(Beginning of Material provided)

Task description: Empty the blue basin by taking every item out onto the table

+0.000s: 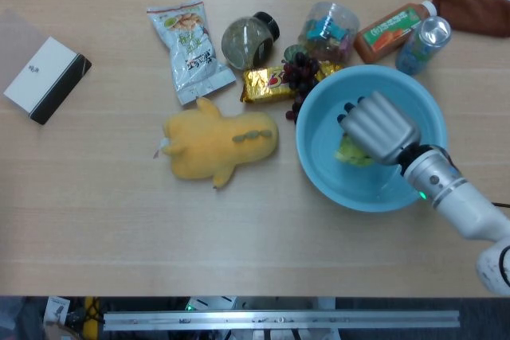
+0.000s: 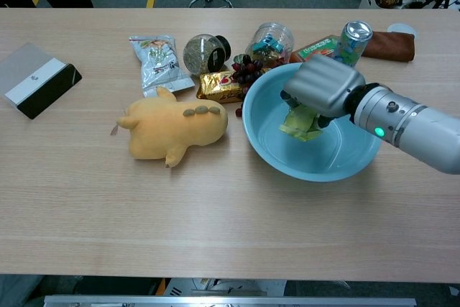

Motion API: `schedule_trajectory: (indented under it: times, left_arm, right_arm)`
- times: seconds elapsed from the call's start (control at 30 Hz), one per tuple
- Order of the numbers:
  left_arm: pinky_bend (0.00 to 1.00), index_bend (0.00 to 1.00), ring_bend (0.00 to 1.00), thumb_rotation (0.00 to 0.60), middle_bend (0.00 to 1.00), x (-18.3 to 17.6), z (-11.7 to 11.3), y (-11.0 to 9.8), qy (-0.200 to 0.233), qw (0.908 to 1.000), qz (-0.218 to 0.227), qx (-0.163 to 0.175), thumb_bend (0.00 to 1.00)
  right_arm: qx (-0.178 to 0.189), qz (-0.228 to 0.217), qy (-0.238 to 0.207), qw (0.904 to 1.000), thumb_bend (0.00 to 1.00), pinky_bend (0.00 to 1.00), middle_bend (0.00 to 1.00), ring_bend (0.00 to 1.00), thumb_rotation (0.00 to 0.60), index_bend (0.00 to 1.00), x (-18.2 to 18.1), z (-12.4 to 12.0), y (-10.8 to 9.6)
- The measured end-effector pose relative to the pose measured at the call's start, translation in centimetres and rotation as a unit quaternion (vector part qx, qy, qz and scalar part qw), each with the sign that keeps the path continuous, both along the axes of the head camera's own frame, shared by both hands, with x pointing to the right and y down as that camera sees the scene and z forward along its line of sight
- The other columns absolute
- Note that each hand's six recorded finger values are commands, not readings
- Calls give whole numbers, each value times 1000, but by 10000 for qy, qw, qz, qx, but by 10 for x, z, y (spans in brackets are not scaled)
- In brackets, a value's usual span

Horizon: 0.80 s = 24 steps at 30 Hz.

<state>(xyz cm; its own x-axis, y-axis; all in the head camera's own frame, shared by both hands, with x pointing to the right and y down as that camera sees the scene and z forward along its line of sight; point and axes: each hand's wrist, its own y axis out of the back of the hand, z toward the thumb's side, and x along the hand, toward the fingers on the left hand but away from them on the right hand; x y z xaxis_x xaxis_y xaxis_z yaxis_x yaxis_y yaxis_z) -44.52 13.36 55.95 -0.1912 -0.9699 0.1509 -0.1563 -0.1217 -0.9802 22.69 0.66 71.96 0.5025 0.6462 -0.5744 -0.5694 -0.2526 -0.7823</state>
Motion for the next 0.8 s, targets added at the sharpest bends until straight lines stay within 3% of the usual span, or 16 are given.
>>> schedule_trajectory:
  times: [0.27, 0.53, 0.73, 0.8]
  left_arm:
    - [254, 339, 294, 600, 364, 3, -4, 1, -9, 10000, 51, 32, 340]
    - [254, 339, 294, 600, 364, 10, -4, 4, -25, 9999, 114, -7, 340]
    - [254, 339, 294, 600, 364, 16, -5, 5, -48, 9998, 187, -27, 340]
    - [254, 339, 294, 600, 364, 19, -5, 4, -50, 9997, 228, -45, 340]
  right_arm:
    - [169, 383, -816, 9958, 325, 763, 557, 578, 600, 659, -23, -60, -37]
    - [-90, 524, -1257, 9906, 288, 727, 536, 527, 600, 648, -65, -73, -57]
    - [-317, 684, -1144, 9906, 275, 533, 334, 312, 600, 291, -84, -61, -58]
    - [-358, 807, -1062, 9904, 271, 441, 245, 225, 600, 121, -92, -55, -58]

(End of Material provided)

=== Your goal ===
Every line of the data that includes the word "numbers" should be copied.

=== Problem solution ===
- Order of the numbers:
- Calls give whole numbers, each value times 1000, but by 10000 for qy, qw, qz, qx, but by 10 for x, z, y (spans in brackets are not scaled)

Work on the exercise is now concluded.